_Activity:_ The number of lines holding "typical" in the listing below is all you should give.

___ Dataset extract

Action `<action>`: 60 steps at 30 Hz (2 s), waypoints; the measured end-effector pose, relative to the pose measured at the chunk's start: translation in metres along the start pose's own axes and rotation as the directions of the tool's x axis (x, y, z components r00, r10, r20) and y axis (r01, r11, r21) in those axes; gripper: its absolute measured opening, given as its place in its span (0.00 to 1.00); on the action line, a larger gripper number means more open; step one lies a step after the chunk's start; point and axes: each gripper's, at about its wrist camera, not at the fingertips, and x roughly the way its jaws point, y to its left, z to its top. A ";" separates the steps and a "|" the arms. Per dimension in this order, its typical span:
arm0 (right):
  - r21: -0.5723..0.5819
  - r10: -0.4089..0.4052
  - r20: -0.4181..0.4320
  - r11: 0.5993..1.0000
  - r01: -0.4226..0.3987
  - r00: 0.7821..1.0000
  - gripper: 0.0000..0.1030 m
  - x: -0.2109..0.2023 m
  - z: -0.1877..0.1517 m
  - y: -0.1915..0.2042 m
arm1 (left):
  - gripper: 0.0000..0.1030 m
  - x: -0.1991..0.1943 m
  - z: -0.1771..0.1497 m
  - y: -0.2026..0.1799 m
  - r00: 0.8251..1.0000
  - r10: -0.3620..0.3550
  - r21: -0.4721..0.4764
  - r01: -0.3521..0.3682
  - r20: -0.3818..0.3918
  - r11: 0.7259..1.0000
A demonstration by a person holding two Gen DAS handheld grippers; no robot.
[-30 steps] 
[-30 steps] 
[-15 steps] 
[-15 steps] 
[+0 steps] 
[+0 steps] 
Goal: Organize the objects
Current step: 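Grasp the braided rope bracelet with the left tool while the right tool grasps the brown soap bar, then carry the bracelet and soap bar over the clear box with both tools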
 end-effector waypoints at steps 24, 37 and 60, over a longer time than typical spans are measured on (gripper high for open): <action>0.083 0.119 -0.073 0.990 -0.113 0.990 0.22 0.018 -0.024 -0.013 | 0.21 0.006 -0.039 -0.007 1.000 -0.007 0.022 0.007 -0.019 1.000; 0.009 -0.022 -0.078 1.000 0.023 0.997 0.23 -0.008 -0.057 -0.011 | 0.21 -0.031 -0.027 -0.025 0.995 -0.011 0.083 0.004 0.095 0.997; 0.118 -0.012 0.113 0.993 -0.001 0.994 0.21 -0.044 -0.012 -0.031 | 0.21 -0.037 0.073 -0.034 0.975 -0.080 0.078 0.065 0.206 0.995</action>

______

_Expected output:_ 2